Equity Loan versus Equity Line of Credit
If you have decided to get yourself an equity loan, your next choice will be to decide between a lump sum equity loan or an equity loan line of credit. Of course, in order to make this decision, you need to know the differences between the two and the pros and cons of each.
The Pros and Cons of a Lump Sum Equity Loan
A lump sum equity loan is one that involves providing you with a specific amount of money up front. You cannot draw more money from the loan beyond the lump sum amount the financial institution gives you. If you have a one-time large expense that needs to be paid, such as construction on your home or paying for a wedding, a lump sum equity loan may be the best choice for you.
A lump sum home equity loan only provides you with money at one time. So, if you need to get more money down the road, you cannot get more from the loan. Therefore, if you think you will need more money later, a lump sum equity loan may not meet your needs.
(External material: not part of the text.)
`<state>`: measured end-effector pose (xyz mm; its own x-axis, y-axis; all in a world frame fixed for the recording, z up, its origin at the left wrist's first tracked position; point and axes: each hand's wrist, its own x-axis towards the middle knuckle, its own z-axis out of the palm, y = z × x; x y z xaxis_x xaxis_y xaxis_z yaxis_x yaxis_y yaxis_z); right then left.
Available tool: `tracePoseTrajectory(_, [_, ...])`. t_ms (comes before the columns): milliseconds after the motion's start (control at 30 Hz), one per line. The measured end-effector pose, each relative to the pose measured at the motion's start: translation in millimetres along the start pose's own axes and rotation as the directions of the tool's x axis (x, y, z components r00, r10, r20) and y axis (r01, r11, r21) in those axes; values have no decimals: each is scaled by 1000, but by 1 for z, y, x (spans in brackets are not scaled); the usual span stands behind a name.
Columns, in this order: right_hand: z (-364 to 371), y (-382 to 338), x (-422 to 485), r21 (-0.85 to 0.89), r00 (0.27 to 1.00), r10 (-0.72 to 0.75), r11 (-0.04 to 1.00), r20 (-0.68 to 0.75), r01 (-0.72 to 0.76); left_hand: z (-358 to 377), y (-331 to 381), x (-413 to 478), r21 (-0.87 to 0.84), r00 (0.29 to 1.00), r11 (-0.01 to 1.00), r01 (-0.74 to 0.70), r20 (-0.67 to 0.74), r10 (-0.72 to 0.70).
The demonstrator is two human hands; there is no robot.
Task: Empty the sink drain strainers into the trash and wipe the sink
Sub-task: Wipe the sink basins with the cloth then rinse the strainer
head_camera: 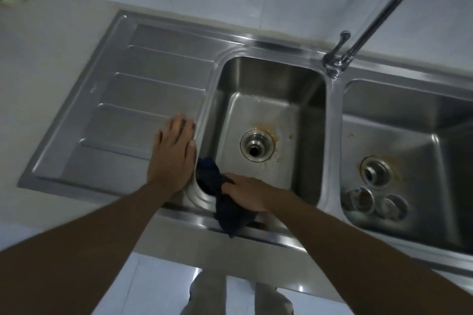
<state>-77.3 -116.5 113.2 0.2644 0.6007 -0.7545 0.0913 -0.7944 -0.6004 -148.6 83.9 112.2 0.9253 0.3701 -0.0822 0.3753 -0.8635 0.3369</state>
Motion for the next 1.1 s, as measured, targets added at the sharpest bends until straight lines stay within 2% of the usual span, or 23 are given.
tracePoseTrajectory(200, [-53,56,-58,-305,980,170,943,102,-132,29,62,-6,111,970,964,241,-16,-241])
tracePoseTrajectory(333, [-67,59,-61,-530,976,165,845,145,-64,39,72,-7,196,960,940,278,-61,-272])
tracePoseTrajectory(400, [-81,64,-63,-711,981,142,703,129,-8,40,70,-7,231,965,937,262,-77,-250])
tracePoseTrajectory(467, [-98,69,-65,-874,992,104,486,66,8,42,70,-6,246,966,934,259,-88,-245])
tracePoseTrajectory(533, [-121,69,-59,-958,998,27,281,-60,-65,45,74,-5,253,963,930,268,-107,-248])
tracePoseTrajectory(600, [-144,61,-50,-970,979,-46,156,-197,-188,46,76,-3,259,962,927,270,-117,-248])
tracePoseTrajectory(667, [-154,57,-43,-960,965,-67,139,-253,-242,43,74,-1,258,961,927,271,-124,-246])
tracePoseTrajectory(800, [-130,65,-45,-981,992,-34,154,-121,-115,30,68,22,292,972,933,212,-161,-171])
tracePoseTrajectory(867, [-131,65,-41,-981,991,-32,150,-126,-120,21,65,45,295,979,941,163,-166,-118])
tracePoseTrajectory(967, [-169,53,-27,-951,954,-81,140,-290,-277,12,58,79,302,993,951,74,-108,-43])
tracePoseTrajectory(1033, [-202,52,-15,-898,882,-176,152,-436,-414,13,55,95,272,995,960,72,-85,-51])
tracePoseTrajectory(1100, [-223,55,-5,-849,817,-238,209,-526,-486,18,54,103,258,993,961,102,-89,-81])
The perk to a lump sum equity loan is that you will be provided with a regular monthly repayment amount. Therefore, you will always know how much money you need to pay every month, which will make it easier for you to budget accordingly. In addition, you know exactly how long it will take to pay the loan back and how much you will be paying in interest
The Pros and Cons of a Home Equity Line of Credit
A home equity line of credit allows you to continue drawing money during the length of the loan, so long as you still have credit remaining in the loan. If you are working on a long-term construction project that requires accessing money periodically, a home equity line of credit might be a better option. The same is true if you have college expenses to pay that will require periodically accessing large amounts of money each semester.
A home equity line of credit allows you to have more flexibility than a lump sum home equity loan because you can draw out money as you need it. So long as you continue paying on the loan and have credit available on the loan, you can continue drawing out money.
On the bad side, a home equity line of credit make it more likely for you to remain in debt as you pay on only the interest and not on the principal. This is because, just like a credit card, you will be assessed a monthly minimum payment that is equivalent to the monthly interest. You can pay beyond the minimum payment, however, in order to pay off the debt more quickly. In addition, by paying beyond the minimum payment and paying toward the principal, you give yourself more credit against which you can borrow later.